Saturday evening is expected to be the largest anti-government protest since the start of the war, sparked by the Hamas onslaught.

It is believed that 130 hostages abducted by Hamas on October 7 remain in Gaza — not all of them alive — after 105 civilians were released from Hamas captivity during a weeklong truce in late November, and four hostages were released prior to that. Three hostages have been rescued by troops alive, and the bodies of 11 hostages have also been recovered, including three mistakenly killed by the military.

The IDF has confirmed the deaths of 30 of those still held by Hamas, citing new intelligence and findings obtained by troops operating in Gaza. One more person has been listed as missing since October 7, and their fate is still unknown.

Hamas has also been holding the bodies of fallen IDF soldiers Oron Shaul and Hadar Goldin since 2014, as well as two Israeli civilians, Avera Mengistu and Hisham al-Sayed, who are both thought to be alive after entering the Strip of their own accord in 2014 and 2015 respectively.
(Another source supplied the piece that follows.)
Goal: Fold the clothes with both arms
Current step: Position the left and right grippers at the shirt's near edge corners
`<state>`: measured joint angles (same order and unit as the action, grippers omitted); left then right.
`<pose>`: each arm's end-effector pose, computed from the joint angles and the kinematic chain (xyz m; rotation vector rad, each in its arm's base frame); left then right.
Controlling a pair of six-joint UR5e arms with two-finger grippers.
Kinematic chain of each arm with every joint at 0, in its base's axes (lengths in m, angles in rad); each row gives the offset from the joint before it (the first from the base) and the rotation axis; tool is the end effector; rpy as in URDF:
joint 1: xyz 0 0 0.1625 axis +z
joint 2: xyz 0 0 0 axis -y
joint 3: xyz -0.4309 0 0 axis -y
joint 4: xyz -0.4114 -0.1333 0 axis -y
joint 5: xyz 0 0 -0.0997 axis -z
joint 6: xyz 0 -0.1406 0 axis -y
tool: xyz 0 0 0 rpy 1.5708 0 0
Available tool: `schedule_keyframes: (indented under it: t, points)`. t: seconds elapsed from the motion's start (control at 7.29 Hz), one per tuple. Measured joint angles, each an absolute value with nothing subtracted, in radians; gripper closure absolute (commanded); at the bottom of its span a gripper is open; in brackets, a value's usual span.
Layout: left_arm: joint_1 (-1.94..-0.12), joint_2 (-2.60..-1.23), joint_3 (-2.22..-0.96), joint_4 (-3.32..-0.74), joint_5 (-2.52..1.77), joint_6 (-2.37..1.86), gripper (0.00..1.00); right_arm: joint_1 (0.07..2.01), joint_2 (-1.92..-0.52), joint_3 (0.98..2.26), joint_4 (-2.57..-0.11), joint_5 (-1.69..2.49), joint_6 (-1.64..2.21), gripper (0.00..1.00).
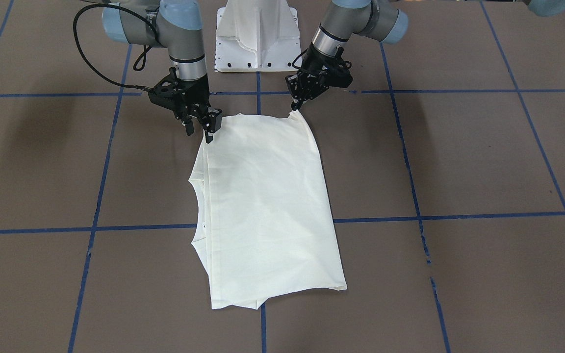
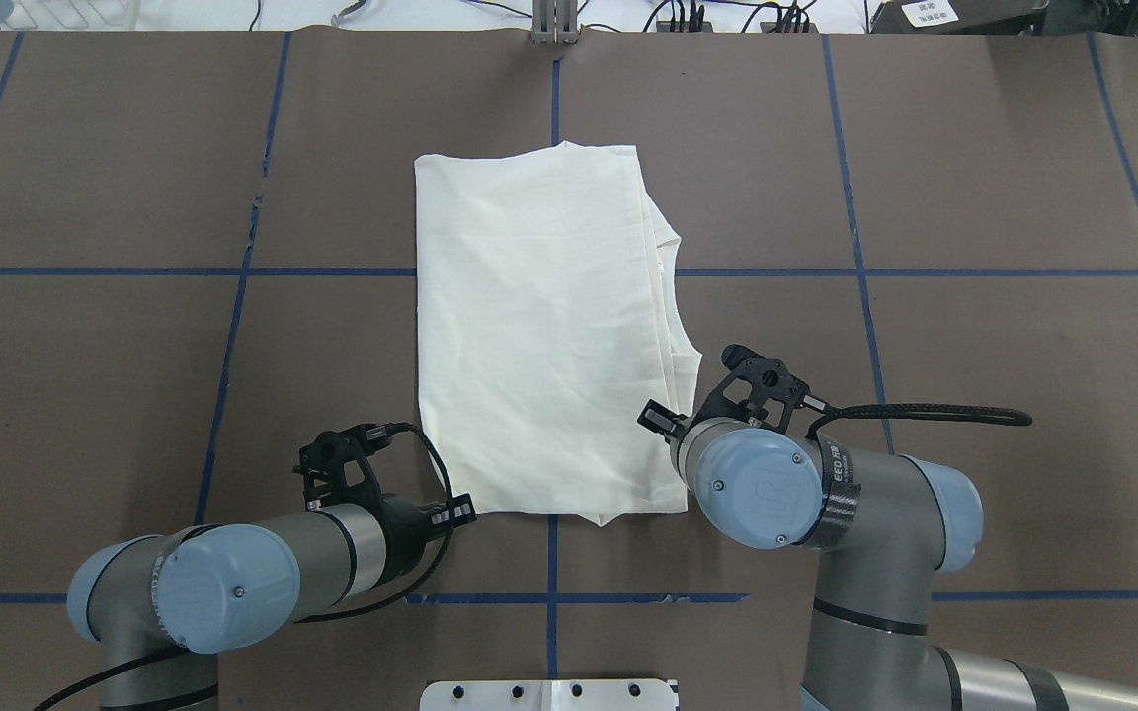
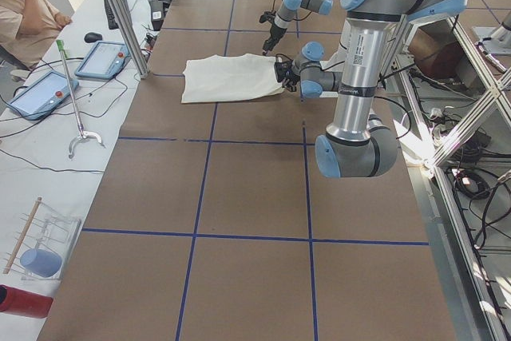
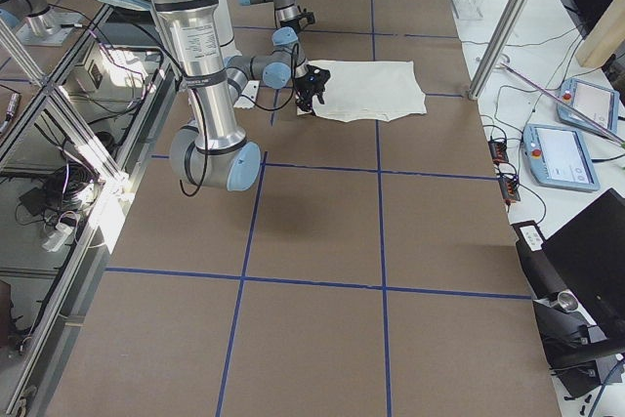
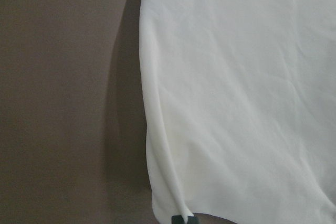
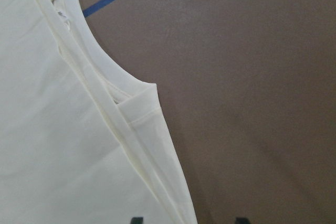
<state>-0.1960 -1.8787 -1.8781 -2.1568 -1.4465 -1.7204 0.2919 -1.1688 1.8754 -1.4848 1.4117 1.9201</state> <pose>0.5912 -0.2711 0.2931 0.1377 1.2048 -0.3771 -0.5781 -0.3361 0.3184 0.1305 -0.8108 0.6686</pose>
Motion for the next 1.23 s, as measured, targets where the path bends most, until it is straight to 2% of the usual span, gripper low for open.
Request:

Families and supporters of Israeli hostages held in Gaza since October 7, rally outside the Kirya military base which houses the Defense Ministry in Tel Aviv on February 15, 2024. (Ahmad Gharabli/AFP)

Mediators in Egypt are said to be racing to secure a ceasefire and hostage deal before Israel proceeds with a planned wide-scale ground operation in Rafah, where 1.4 million displaced Palestinians have fled to seek shelter from fighting elsewhere.

On Thursday, Netanyahu met in Tel Aviv with CIA director William Burns, along with Mossad head David Barnea, Shin Bet director Ronen Bar, National Security Adviser Tzachi Hanegbi and Military Secretary Avi Gil to discuss ongoing talks for the release of the hostages.

The Palestinian terror group’s demands include moves toward a permanent ceasefire, a withdrawal of troops from Gaza, reconstruction of the enclave and the release of some 1,500 Palestinian prisoners, among them numerous convicted killers and terror masterminds, in exchange for the remaining hostages taken on October 7. Israel has said such demands are non-starters.

Illustrative: Houses destroyed during Hamas’s brutal October 7 onslaught in Kibbutz Be’eri, December 20, 2023. (AP/Ohad Zwigenberg)

Quoting US and Israeli officials, the Axios news site reported late Tuesday that the key sticking point in the negotiations is the release of Palestinian prisoners, with US President Joe Biden telling Netanyahu on Sunday that while Hamas’s demands went too far, Israel could demonstrate more flexibility, and will likely have to free more Palestinians per hostage than a previous deal in November that saw 105 civilians released by the terror group.

Israel has made destroying Hamas’s governing and military capabilities and freeing the hostages the main goals of the war, which began when thousands of Hamas terrorists rampaged through southern Israel on October 7, killing 1,200 people, mostly civilians, and taking 253 others captive, including women and children. Tens of thousands of Israelis were displaced from destroyed communities.

The war has wrought massive destruction in the Gaza Strip, with more than 28,000 people killed, according to Gaza-based Hamas health officials. That figure cannot be independently verified and includes some 10,000 Hamas terrorists Israel says it has killed in battle and as a consequence of the terror groups’ own rocket misfires. Israel also says it killed some 1,000 gunmen inside Israel on October 7.

Agencies contributed to this report.